Paper

Surrogate modeling of slot-die coating manifold for lithium-ion battery manufacturing using mode extraction methods
Author
Sung Hyun Ju, Kyengmin Min, DongWoo Kim, Jaewook Nam*, Jong Min Lee*
Journal
Chemical Engineering Science
Page
122459
Year
2026
In lithium-ion battery manufacturing, slurry flow within slot-die coating manifolds is influenced by viscosity changes from microstructure deformations or grade variations. Since the slurry flow within slot-die manifold directly impacts coating quality, understanding its behavior under varying viscosity conditions is important. However, traditional CFD simulations for such analyses are costly and time-consuming, necessitating efficient and accurate surrogate models.
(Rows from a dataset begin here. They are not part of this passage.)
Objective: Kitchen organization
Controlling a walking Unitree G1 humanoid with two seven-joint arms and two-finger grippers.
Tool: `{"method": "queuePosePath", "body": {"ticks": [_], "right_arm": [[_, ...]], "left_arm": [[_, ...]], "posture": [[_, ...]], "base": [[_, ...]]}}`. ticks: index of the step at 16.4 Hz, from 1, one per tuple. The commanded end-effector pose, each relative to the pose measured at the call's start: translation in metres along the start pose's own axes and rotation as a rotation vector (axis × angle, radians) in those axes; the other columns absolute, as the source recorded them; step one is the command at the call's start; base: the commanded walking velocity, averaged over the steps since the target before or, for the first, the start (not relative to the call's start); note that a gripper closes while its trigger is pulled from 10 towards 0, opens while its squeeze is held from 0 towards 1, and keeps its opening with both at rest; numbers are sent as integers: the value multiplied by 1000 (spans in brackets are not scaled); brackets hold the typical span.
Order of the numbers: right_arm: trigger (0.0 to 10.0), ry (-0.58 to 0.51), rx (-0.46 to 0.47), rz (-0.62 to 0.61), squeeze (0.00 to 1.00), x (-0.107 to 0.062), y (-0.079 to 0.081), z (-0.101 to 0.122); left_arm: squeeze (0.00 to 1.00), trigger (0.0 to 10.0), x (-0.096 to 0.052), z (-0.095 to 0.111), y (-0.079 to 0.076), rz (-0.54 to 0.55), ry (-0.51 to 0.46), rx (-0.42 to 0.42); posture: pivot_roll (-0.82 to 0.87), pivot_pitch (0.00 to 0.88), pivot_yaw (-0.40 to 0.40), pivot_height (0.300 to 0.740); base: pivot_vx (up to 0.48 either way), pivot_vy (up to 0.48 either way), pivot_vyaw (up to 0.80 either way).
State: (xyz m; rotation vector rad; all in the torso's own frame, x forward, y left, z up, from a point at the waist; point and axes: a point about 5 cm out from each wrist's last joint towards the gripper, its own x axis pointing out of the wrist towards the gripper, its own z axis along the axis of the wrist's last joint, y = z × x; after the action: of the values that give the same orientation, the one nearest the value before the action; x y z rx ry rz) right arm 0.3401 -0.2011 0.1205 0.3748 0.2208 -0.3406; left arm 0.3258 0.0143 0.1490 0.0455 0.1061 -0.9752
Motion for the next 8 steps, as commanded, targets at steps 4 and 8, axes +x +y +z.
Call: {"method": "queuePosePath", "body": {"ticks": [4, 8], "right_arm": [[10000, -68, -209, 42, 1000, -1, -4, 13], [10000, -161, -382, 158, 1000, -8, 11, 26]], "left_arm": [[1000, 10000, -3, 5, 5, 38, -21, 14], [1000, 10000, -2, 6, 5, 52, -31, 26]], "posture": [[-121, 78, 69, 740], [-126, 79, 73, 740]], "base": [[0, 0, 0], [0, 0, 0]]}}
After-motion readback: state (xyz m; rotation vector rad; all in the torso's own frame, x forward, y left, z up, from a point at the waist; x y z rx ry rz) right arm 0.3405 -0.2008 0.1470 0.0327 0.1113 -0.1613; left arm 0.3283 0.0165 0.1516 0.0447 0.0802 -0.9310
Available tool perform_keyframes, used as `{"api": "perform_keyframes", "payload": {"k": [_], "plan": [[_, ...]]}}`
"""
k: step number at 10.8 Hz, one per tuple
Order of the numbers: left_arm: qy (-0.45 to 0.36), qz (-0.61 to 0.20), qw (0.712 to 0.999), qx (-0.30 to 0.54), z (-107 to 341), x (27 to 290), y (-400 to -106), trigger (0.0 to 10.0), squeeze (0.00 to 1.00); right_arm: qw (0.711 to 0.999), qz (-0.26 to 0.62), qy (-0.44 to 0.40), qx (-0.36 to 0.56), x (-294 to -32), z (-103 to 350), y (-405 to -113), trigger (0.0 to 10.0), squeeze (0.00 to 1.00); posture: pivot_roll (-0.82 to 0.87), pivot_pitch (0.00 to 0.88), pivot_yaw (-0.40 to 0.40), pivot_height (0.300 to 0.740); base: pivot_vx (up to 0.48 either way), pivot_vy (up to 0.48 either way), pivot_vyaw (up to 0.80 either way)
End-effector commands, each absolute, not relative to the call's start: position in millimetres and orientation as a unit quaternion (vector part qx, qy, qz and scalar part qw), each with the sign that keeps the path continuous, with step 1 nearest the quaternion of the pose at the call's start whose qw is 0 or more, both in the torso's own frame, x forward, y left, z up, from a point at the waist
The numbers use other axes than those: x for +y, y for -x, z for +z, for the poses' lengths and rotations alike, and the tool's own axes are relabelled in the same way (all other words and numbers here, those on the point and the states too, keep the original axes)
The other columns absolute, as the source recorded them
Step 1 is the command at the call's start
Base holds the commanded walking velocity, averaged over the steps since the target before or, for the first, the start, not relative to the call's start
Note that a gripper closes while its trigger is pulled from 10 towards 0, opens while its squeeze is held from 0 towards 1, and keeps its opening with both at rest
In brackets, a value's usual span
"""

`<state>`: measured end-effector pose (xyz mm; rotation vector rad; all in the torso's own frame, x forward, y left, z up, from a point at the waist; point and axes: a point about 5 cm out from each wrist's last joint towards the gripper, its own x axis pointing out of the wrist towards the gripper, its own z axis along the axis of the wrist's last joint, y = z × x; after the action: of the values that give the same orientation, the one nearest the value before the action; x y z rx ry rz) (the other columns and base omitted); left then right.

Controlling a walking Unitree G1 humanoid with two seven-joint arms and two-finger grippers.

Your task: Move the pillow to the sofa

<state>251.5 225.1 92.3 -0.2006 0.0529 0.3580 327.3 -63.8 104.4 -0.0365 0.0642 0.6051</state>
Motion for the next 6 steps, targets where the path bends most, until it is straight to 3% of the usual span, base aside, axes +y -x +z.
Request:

This paper proposes a data-driven surrogate modeling method for the slot-die manifolds in lithium-ion battery applications, integrating mode extraction with machine learning and deep learning regression models. Proper orthogonal decomposition (POD) and kernel POD (KPOD) were applied to CFD data, with 4-fold incremental mode extraction tested for memory efficiency. Regression models were trained to predict feature coefficients of reduced bases from mode extraction. The optimal model, combining incremental POD and Gaussian process regression, achieved mean relative prediction errors of 0.03 %–0.05 % across velocity components and an average inference speed of 0.11 seconds per test sample. It also reduced peak memory usage from 120.64 GB to 53.47 GB. In contrast, KPOD-based model showed minimal memory gain (from 25.22 GB to 25.19 GB) and higher mean relative prediction errors (0.42 %–1.00 %), with similar inference speed to that of POD-based model. These results show that the proposed POD-based surrogate model is highly efficient and accurate for real-time control and optimization, in coating processes and other repetitive simulation tasks.